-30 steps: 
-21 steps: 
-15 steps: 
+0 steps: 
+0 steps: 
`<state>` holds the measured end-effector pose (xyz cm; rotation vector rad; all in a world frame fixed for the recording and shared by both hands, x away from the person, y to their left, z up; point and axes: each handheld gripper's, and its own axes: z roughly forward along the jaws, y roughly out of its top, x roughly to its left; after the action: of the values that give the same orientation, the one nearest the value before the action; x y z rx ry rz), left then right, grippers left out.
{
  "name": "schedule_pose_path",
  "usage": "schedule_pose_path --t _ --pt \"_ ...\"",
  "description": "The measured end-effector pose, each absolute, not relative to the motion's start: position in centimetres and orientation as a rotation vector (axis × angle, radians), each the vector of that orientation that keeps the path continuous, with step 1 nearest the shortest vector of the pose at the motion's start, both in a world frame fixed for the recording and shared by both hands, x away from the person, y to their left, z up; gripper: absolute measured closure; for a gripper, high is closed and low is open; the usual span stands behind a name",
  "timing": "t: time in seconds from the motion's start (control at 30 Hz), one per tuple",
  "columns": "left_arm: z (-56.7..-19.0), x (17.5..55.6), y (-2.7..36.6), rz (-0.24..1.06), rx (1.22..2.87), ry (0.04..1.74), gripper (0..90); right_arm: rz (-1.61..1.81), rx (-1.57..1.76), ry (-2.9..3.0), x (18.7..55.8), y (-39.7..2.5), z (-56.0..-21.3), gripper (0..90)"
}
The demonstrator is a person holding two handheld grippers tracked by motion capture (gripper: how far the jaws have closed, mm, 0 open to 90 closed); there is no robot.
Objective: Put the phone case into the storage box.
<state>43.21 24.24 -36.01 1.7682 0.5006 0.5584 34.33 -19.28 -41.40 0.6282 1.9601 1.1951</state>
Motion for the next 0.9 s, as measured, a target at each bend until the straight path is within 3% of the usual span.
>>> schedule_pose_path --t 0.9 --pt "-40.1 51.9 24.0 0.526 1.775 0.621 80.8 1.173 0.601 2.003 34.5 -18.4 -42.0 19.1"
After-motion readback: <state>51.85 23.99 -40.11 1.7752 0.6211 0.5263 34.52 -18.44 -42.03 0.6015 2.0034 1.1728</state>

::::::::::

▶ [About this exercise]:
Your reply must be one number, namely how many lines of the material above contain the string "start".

▶ [Answer section]:
2